ヨシオの家にはドラムが置いてあった。父親が買った物だというが、ほとんど使用していないと言っていた。今ではケイコの家にある。ケイコの家はヨシオの家ほど大きくはないが、父親の趣味である映画鑑賞のための地下室があり、そこに置かれているんだ。
 楽器を持っていないのは俺だけだった。ヨシオの家にもカナエの家にも、ベースはなかった。仕方なしに俺は、四人を引き連れて楽器屋に行ったんだ。そしてまずは手頃な価格のベースを試奏した。俺としては、それでも満足だったんだ。そのまま会計をすればよかったとも思うが、今のベースには満足もしている。きっとだが、一生物を手に入れたとの実感があるんだ。
 俺がベースの音を出して楽しんでいると、ケンジが店員に店で一番のオススメは? と尋ねたんだ。予算は無限だよ。なんて付け加えてね。
 その店員が持ってきたベースは、真ん中に浮かぶ黒い楕円形が特徴的だった。木目が綺麗で、手に持つととてもしっくりとくる。弦を弾くと、その音に衝撃を感じた。その前に手にしていた安物とはまるで違う重みのある音が胸に響いた。
 物凄くいい楽器だって感じたよ。値段を聞いても、驚くほどの高値ではなかった。まぁ、最初に手にしたのとは十倍近い差があったんだけど、それ以上の価値を感じられたよ。
 けれど俺には、なんだかしっくりとこない点が一つあった。立ち上がってその姿を鏡で見たけれど、俺らしくないっていうのが素直な感想だったんだ。ケンジたちも揃って微妙な顔を俺に向けていた。
 タケシにはさ、こっちの方が似合うんじゃない? そう言ってケイコが一つのベースを指差した。同じような木目調ではあったけれど、色の濃さはもっと薄く、その形はまるで違っていた。似ている部分もなくはないが、抱えたときの胸に飛び込む角の形が印象的で、抑えた丸みも好印象だった。俺はその見た目だけで惚れていたよ。俺にとってはだが、音が想像できる見た目をしていたのは、そいつ一つだけだったんだ。
 手に持った感じも最高だった。しっくりと来るんだよな。ネックは手に、ボディは身体に馴染む。立ち姿も完璧だった。ケンジたちだけでなく、店員でさえ感慨のため息をこぼしていた。

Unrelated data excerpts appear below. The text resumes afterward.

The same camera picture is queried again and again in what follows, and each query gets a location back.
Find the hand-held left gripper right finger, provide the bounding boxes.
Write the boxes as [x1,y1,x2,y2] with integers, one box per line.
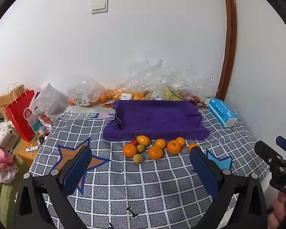
[189,145,268,229]

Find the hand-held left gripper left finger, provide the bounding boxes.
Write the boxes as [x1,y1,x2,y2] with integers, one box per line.
[14,145,93,229]

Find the large orange mandarin green stem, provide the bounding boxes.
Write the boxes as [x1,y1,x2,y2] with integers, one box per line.
[166,140,182,154]

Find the rough-skinned orange mandarin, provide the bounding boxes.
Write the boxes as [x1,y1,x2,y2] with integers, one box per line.
[148,145,164,160]

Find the yellow-orange mango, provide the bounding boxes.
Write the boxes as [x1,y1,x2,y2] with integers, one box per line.
[136,135,150,146]

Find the bagged small red fruits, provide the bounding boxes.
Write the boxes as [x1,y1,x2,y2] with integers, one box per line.
[181,92,205,103]

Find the person's right hand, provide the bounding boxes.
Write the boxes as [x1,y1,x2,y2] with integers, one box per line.
[268,191,286,229]

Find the wooden nightstand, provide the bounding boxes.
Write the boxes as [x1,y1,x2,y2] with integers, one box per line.
[13,134,48,167]

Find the printed plastic bag red logo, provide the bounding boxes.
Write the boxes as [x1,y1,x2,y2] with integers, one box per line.
[30,113,53,134]

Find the grey checked blanket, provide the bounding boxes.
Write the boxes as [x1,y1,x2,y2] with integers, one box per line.
[29,110,273,229]

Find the white carton orange print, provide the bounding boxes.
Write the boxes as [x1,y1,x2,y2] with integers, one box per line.
[63,102,116,115]

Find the blue tissue box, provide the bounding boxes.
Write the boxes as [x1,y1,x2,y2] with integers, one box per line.
[207,98,239,128]

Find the purple towel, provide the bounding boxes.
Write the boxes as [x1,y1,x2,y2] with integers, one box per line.
[102,100,210,142]

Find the green cloth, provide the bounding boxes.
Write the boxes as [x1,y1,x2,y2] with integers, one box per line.
[0,155,27,220]

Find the white plastic bag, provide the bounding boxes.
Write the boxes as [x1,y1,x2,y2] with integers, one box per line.
[29,83,69,124]

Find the pink cloth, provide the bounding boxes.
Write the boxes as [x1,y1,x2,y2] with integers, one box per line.
[0,136,19,184]

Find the red paper bag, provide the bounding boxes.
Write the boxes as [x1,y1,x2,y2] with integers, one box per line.
[5,83,36,143]

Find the crumpled translucent plastic bag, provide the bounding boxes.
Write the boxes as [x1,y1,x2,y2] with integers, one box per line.
[67,75,105,106]

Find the yellow fruit bunch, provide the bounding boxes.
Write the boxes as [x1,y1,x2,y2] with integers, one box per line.
[163,87,182,101]

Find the white floral cloth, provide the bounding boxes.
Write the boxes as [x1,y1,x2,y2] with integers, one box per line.
[0,117,21,155]

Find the labelled bag of mandarins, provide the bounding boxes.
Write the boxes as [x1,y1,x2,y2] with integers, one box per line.
[95,86,148,103]

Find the large clear plastic bag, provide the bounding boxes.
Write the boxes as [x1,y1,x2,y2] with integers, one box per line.
[124,58,218,102]

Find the thin black cable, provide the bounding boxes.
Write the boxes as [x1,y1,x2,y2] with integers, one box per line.
[191,100,209,110]

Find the brown wooden door frame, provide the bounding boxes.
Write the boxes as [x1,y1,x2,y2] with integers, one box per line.
[217,0,237,101]

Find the white light switch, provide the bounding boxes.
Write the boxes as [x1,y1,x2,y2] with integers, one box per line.
[91,0,108,14]

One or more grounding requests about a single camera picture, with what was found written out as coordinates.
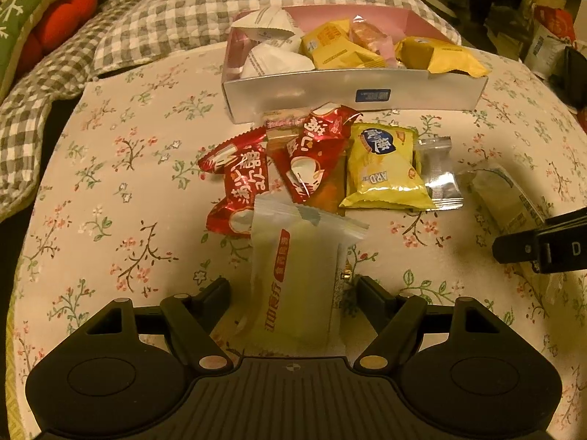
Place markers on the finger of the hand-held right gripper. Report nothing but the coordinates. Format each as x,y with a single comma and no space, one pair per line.
568,221
516,248

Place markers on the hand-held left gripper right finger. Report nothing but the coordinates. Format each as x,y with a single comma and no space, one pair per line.
367,293

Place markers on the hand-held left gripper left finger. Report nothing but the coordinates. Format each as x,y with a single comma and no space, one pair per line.
222,291

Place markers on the clear packet with pale cake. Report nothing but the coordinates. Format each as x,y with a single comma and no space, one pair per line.
504,192

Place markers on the cream packet with red lettering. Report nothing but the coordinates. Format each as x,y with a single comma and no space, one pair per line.
293,284

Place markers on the silver and clear snack packet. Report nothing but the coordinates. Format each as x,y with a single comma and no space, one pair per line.
440,174

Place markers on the orange brown snack packet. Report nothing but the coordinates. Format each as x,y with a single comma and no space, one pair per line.
328,188

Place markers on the red and white snack packet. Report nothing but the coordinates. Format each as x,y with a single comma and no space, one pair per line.
312,151
241,178

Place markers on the yellow puffed chip bag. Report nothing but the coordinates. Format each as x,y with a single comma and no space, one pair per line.
385,169

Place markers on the small tan biscuit packet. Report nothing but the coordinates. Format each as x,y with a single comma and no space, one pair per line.
282,123

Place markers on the yellow snack packet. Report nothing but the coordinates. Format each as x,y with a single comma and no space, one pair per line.
339,48
440,57

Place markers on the pink box with silver side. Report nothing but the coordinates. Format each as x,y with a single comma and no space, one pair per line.
298,96

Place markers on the pink flower nougat packet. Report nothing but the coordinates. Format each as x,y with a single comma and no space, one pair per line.
371,34

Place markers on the black bag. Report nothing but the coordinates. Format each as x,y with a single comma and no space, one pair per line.
578,78

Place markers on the floral tablecloth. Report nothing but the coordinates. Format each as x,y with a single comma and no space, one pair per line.
137,146

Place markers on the white bag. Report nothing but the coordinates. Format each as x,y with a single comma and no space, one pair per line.
545,52

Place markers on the orange bag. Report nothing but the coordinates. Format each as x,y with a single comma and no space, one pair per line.
552,18

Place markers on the grey checked quilt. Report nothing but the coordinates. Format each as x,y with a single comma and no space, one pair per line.
151,23

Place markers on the small orange pumpkin cushion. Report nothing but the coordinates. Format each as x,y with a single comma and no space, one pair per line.
64,18

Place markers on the green cushion with branch print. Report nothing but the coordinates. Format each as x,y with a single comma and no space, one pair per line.
18,9

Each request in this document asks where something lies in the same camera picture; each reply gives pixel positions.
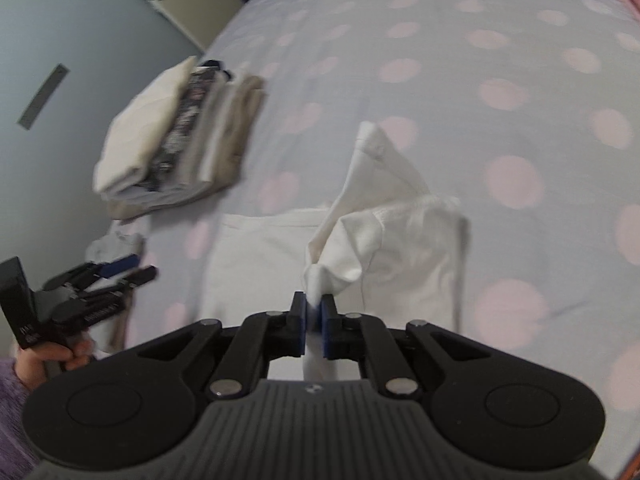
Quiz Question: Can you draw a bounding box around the white t-shirt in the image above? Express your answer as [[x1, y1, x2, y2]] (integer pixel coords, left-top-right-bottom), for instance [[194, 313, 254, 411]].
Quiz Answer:
[[200, 121, 472, 383]]

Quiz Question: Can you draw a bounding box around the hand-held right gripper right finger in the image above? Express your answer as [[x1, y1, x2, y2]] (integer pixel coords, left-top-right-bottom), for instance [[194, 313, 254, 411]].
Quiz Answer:
[[321, 292, 493, 401]]

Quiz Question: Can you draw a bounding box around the person's left hand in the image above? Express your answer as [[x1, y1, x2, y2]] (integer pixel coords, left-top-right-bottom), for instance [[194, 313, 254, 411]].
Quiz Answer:
[[15, 336, 97, 392]]

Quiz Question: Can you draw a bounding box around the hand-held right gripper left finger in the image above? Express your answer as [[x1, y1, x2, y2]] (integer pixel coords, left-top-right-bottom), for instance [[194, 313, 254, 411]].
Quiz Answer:
[[137, 291, 308, 401]]

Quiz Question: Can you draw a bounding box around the cream door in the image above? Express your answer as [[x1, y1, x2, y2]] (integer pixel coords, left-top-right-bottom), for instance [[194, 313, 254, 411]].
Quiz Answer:
[[102, 0, 246, 53]]

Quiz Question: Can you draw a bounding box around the dark floral garment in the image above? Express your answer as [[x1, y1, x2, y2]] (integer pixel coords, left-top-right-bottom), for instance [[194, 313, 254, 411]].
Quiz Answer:
[[147, 60, 233, 193]]

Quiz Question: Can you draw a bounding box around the bed with polka dot sheet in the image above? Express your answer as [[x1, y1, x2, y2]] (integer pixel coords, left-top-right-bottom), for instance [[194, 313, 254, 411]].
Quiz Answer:
[[85, 0, 640, 480]]

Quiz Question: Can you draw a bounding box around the white folded garment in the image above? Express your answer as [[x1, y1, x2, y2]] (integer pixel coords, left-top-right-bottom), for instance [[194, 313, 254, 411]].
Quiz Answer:
[[197, 62, 251, 188]]

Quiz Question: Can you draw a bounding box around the stack of folded clothes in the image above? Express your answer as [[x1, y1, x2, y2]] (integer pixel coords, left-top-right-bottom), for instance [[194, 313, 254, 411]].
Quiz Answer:
[[107, 75, 266, 221]]

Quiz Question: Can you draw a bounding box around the person's left forearm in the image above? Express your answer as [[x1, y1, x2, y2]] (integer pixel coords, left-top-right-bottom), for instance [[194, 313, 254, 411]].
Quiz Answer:
[[0, 355, 38, 480]]

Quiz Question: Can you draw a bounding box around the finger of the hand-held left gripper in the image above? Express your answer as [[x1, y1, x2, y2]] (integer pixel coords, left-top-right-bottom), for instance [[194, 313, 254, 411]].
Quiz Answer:
[[75, 266, 159, 307], [45, 254, 140, 291]]

 音を鳴らすと、俺の鼓動が喜んだんだ。楽しい音を出す楽器なんだ。俺の感情が、もろに伝わるんだよ。こんな音がするなんて私も知りませんでしたよと、店員が言う。俺も買おうかななんて呟きを漏らしていたよ。
 買うしかないでしょ。そう言ったのはヨシオだった。そうだよなぁ・・・・ 俺の言葉だ。
 結局俺は、その場でローンを組んだ。未成年者は親の承諾が必要だと言われ、電話で母を説得した。案外に話が分かる親で助かるよ。まぁ、金は全部俺が払うんだけどな。少しくらい助けてくれてもいいと思うんだが、まぁ仕方がないな。俺の家はあまり金に余裕がないんだ。
 こんなことをここで話すのは恥ずかしいんだが、俺はバイトを始めてからお小遣いを貰っていない。もちろん、俺から拒否をするはずはない。アルバイトをしているんだから、自分のことは自分でしなさいよ。本当なら食費を払って欲しいくらいなんだからね。そう言われてもいる。